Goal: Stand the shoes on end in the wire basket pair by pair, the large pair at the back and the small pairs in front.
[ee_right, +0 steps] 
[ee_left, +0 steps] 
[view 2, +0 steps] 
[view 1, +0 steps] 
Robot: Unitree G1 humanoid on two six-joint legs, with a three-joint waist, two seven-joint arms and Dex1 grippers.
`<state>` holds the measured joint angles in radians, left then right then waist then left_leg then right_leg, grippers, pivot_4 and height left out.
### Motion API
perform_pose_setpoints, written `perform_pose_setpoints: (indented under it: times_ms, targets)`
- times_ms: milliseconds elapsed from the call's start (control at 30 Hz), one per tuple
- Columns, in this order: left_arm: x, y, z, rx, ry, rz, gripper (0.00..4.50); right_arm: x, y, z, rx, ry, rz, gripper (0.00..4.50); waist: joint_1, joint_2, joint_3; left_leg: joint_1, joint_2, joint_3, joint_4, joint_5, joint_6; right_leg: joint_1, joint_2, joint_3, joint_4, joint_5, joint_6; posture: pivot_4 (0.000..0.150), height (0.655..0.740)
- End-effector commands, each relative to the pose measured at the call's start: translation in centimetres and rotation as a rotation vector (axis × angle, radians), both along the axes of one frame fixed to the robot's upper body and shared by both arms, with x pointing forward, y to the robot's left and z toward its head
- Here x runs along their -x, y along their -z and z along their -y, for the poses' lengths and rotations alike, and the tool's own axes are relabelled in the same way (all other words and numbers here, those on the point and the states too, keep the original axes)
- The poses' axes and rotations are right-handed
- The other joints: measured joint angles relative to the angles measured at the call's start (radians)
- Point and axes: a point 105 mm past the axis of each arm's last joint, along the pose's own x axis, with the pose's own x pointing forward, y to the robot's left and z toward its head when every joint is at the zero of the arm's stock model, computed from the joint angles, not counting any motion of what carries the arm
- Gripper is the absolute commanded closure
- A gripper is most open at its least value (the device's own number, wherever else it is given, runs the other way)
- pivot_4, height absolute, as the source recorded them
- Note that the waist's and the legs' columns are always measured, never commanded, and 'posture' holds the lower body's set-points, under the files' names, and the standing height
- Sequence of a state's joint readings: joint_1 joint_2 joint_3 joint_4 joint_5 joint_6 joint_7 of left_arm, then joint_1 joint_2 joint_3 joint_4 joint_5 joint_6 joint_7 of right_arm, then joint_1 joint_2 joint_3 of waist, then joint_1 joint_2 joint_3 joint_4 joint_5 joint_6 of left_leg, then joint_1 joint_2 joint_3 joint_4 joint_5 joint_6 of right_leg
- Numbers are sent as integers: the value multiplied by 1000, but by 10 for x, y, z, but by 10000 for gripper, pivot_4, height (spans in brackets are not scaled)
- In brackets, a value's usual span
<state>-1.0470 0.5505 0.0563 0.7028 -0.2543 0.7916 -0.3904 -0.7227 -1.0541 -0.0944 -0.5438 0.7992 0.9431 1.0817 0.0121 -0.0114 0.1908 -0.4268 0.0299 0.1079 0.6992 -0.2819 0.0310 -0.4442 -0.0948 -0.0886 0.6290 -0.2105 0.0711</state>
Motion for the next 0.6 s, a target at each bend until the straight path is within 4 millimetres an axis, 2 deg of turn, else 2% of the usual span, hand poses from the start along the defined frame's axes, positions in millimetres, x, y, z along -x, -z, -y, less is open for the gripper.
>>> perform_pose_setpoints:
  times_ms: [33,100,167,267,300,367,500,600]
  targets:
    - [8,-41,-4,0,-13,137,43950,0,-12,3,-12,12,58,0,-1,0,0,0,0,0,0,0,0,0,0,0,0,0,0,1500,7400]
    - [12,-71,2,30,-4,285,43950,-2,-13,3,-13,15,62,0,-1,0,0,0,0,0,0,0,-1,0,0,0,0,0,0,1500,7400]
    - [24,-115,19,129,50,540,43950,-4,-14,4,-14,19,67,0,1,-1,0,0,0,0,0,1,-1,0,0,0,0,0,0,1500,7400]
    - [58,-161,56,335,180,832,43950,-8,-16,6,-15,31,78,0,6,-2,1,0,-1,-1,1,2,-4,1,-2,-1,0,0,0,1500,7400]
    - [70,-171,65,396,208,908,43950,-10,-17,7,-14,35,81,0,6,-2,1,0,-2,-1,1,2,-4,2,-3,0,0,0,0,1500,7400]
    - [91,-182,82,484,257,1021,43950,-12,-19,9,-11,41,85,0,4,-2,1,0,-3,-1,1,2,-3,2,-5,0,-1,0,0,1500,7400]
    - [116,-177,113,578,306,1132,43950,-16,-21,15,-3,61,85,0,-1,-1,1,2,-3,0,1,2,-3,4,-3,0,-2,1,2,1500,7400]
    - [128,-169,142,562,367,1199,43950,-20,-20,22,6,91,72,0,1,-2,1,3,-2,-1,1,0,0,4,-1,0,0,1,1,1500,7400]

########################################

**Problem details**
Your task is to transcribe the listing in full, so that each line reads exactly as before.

**Reply**
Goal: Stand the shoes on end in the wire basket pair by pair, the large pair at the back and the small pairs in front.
[ee_right, +0 steps] 
[ee_left, +0 steps] 
[view 2, +0 steps] 
[view 1, +0 steps] 
Robot: Unitree G1 humanoid on two six-joint legs, with a three-joint waist, two seven-joint arms and Dex1 grippers.
`<state>` holds the measured joint angles in radians, left then right then waist then left_leg then right_leg, grippers, pivot_4 and height left out.
### Motion API
perform_pose_setpoints, written `perform_pose_setpoints: (indented under it: times_ms, targets)`
- times_ms: milliseconds elapsed from the call's start (control at 30 Hz), one per tuple
- Columns, in this order: left_arm: x, y, z, rx, ry, rz, gripper (0.00..4.50); right_arm: x, y, z, rx, ry, rz, gripper (0.00..4.50); waist: joint_1, joint_2, joint_3; left_leg: joint_1, joint_2, joint_3, joint_4, joint_5, joint_6; right_leg: joint_1, joint_2, joint_3, joint_4, joint_5, joint_6; posture: pivot_4 (0.000..0.150), height (0.655..0.740)
- End-effector commands, each relative to the pose measured at the call's start: translation in centimetres and rotation as a rotation vector (axis × angle, radians), both along the axes of one frame fixed to the robot's upper body and shared by both arms, with x pointing forward, y to the robot's left and z toward its head
- Here x runs along their -x, y along their -z and z along their -y, for the poses' lengths and rotations alike, and the tool's own axes are relabelled in the same way (all other words and numbers here, those on the point and the states too, keep the original axes)
- The poses' axes and rotations are right-handed
- The other joints: measured joint angles relative to the angles measured at the call's start (radians)
- Point and axes: a point 105 mm past the axis of each arm's last joint, along the pose's own x axis, with the pose's own x pointing forward, y to the robot's left and z toward its head when every joint is at the zero of the arm's stock model, computed from the joint angles, not counting any motion of what carries the arm
- Gripper is the absolute commanded closure
- A gripper is most open at its least value (the device's own number, wherever else it is given, runs the other way)
- pivot_4, height absolute, as the source recorded them
- Note that the waist's and the legs' columns are always measured, never commanded, and 'posture' holds the lower body's set-points, under the files' names, and the standing height
- Sequence of a state's joint readings: joint_1 joint_2 joint_3 joint_4 joint_5 joint_6 joint_7 of left_arm, then joint_1 joint_2 joint_3 joint_4 joint_5 joint_6 joint_7 of right_arm, then joint_1 joint_2 joint_3 of waist, then joint_1 joint_2 joint_3 joint_4 joint_5 joint_6 of left_leg, then joint_1 joint_2 joint_3 joint_4 joint_5 joint_6 of right_leg
- Numbers are sent as integers: the value multiplied by 1000, but by 10 for x, y, z, but by 10000 for gripper, pivot_4, height (spans in brackets are not scaled)
- In brackets, a value's usual span
<state>-1.0470 0.5505 0.0563 0.7028 -0.2543 0.7916 -0.3904 -0.7227 -1.0541 -0.0944 -0.5438 0.7992 0.9431 1.0817 0.0121 -0.0114 0.1908 -0.4268 0.0299 0.1079 0.6992 -0.2819 0.0310 -0.4442 -0.0948 -0.0886 0.6290 -0.2105 0.0711</state>
Motion for the next 0.6 s, a target at each bend until the straight path is within 4 millimetres an axis, 2 deg of turn, else 2% of the usual span, hand poses from the start along the defined frame's axes, positions in millimetres, x, y, z along -x, -z, -y, less is open for the gripper.
>>> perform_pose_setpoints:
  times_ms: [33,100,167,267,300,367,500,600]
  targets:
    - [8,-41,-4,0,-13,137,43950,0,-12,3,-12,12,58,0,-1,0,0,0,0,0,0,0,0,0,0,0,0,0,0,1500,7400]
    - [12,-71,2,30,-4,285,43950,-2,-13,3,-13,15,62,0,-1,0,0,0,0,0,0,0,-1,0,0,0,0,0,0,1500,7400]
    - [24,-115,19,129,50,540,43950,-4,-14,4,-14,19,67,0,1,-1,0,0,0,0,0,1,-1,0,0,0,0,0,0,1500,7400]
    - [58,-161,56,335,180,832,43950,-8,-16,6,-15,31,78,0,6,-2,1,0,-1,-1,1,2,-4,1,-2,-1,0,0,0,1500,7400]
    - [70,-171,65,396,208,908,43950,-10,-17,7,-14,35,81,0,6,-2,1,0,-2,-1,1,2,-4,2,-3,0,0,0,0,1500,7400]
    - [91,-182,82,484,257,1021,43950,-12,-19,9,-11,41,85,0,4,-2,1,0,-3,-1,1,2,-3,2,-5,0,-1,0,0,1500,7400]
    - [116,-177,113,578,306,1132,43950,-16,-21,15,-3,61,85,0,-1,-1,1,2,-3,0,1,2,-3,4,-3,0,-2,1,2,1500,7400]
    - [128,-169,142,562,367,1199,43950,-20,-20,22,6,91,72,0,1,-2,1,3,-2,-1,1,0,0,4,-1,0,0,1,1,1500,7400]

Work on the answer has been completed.